INSTRUCTIONS TO FOLLOW>
Gather all lines from the material that contain "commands".

DATASET ENTRIES>
**********
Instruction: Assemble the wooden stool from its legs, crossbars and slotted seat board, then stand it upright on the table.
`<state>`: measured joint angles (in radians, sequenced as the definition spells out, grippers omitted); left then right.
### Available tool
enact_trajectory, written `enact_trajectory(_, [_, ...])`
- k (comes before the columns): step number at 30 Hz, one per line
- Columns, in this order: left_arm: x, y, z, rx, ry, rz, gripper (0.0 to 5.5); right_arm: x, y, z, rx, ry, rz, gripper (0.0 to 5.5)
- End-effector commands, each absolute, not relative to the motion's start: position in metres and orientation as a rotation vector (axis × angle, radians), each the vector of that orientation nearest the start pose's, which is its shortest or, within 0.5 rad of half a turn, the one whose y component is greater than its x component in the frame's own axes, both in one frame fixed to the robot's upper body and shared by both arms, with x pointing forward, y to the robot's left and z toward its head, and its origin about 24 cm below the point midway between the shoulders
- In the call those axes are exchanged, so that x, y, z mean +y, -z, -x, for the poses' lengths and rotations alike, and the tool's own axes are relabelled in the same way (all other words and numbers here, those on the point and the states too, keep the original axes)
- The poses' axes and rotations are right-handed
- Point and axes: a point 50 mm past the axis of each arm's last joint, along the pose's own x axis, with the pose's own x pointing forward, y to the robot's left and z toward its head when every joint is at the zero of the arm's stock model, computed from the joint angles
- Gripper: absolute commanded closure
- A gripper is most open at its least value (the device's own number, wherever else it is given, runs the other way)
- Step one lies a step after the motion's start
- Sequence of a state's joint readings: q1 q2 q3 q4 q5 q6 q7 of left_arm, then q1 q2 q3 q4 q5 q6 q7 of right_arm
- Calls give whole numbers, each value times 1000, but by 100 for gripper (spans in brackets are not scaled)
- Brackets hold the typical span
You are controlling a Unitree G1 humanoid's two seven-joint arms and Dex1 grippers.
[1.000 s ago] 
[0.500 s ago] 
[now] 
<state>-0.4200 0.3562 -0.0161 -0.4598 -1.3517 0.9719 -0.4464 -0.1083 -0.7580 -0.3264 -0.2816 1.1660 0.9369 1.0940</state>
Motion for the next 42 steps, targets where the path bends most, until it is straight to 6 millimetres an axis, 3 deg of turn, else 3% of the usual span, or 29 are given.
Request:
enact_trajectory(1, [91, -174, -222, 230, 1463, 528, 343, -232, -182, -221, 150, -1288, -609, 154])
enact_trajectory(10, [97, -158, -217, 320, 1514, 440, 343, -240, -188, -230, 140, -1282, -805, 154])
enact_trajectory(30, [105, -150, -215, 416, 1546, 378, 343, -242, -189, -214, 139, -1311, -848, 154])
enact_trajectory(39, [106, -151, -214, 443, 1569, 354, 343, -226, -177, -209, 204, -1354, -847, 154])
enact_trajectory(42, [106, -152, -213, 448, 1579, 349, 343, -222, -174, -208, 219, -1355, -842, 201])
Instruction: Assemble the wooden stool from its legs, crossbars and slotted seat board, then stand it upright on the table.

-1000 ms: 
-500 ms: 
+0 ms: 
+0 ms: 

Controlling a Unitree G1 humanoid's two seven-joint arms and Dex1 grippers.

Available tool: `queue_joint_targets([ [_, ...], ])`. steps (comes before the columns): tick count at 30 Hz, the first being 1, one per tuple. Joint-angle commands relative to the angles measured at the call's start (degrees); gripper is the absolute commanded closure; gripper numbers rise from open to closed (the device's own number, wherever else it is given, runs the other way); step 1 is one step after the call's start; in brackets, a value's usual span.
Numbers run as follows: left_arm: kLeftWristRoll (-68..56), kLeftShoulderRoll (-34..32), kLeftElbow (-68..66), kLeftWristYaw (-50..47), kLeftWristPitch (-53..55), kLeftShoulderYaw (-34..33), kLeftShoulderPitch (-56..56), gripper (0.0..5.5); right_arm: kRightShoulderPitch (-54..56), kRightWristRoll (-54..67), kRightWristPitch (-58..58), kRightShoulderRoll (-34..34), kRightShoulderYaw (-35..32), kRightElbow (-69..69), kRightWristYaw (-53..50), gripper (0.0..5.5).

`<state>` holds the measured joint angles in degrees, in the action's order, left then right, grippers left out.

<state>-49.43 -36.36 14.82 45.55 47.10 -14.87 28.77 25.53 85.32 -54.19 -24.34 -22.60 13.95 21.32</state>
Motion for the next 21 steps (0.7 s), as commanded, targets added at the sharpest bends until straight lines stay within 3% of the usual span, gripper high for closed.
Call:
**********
ANSWER SPACE>
- End-effector commands, each absolute, not relative to the motion's start: position in metres and orientation as a rotation vector (axis × angle, radians), each the vector of that orientation nearest the start pose's, which is its shortest or, within 0.5 rad of half a turn, the one whose y component is greater than its x component in the frame's own axes, both in one frame fixed to the robot's upper body and shared by both arms, with x pointing forward, y to the robot's left and z toward its head, and its origin about 24 cm below the point midway between the shoulders
Available tool: `queue_joint_targets([ [_, ...], ])`. steps (comes before the columns): tick count at 30 Hz, the first being 1, one per tuple. Joint-angle commands relative to the angles measured at the call's start (degrees); gripper is the absolute commanded closure; gripper numbers rise from open to closed (the device's own number, wherever else it is given, runs the other way); step 1 is one step after the call's start; in brackets, a value's usual span.

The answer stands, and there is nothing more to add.